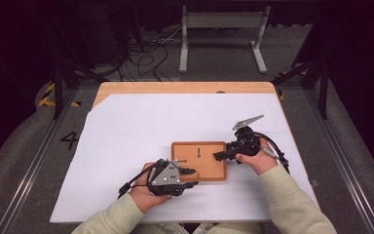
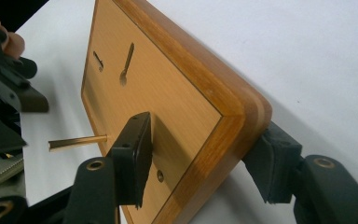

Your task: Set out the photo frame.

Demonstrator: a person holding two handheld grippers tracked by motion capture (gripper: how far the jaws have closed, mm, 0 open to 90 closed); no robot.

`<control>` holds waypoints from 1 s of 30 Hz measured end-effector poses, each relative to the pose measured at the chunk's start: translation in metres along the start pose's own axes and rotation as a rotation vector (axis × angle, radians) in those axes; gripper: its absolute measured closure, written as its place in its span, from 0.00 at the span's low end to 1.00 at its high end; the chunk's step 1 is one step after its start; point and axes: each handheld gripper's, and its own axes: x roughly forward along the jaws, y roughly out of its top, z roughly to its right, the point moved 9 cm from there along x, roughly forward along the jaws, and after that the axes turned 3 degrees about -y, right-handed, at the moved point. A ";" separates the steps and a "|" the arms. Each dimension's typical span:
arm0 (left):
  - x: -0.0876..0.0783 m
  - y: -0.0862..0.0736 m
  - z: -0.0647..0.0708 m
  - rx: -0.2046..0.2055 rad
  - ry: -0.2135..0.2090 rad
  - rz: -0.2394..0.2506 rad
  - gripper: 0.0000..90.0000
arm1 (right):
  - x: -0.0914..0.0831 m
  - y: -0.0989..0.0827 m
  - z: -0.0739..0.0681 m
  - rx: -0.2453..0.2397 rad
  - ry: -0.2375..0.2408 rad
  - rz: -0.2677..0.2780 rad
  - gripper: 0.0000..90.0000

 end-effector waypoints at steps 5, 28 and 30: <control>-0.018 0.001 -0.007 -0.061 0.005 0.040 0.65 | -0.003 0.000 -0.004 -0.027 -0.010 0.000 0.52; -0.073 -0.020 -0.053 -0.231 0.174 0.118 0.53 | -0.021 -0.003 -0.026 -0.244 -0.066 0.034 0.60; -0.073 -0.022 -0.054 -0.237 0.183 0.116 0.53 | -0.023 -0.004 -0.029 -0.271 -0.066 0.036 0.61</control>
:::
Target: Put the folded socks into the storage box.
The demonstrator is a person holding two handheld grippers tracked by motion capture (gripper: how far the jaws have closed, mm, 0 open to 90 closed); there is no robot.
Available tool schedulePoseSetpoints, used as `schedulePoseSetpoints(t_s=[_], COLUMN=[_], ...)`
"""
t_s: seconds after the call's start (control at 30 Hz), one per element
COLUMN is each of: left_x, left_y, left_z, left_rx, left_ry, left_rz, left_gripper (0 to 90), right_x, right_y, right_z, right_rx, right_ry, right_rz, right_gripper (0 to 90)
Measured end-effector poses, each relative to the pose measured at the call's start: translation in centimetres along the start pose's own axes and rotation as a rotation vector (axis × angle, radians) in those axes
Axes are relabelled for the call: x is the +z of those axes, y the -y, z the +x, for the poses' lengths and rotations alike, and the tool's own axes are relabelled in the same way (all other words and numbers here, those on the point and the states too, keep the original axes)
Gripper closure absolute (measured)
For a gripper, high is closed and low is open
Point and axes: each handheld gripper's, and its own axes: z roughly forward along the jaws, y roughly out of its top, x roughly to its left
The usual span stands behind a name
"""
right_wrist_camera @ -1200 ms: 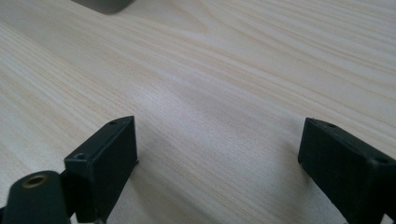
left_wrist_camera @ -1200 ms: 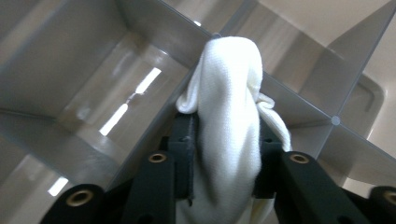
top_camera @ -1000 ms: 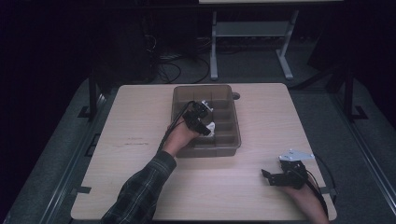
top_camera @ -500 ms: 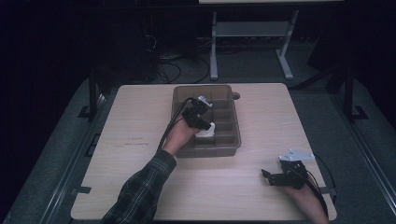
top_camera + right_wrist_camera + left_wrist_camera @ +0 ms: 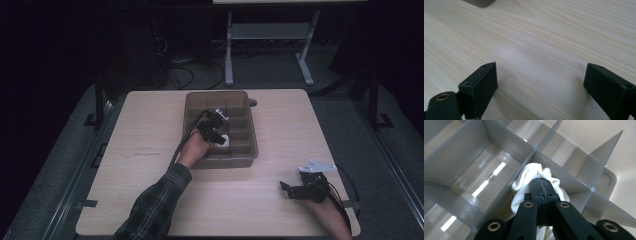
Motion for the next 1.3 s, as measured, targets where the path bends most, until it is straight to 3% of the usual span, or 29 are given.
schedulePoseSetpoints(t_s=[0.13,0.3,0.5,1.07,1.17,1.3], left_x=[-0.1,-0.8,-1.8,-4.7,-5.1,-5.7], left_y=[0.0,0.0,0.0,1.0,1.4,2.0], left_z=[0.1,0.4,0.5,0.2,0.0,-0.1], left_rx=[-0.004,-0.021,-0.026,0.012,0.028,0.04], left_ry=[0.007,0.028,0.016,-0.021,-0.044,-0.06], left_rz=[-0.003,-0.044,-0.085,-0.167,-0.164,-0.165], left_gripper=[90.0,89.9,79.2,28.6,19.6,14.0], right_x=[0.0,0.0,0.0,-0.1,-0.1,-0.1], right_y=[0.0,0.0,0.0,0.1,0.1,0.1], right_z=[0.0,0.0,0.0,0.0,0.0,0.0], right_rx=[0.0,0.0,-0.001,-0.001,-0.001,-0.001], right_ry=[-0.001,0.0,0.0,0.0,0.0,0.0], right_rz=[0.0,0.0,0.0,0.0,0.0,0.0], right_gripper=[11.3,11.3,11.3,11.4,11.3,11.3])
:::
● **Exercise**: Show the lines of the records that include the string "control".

● **Exercise result**:
`<control>` holds waypoints from 1 s of 30 Hz measured end-effector poses, each relative to the pose measured at the chunk's start: translation in metres along the start pose's own axes and rotation as a rotation vector (axis × angle, radians) in those axes; gripper: its absolute measured closure, written as its place in its span, from 0.00 at the span's low end to 1.00 at its high end; the chunk's step 1 is one step after its start; point and axes: each handheld gripper's, and its own axes: x roughly forward along the jaws, y roughly out of its top, z roughly to its right, the point moved 9 cm from there along x, roughly forward along the jaws, and after that the axes turned 3 degrees about -y, right-handed, at the moved point. A ";" separates the steps and a "|" the arms. Each dimension's typical span:
 end-effector waypoints at steps 5, 28 and 30: <control>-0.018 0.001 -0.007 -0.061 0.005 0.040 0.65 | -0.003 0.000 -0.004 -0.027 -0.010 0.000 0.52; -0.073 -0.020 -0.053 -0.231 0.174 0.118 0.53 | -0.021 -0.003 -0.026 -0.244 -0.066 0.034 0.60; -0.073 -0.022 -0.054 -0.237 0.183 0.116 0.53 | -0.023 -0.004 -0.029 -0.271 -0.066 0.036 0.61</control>
t_s: seconds after the call's start (control at 30 Hz), one per element

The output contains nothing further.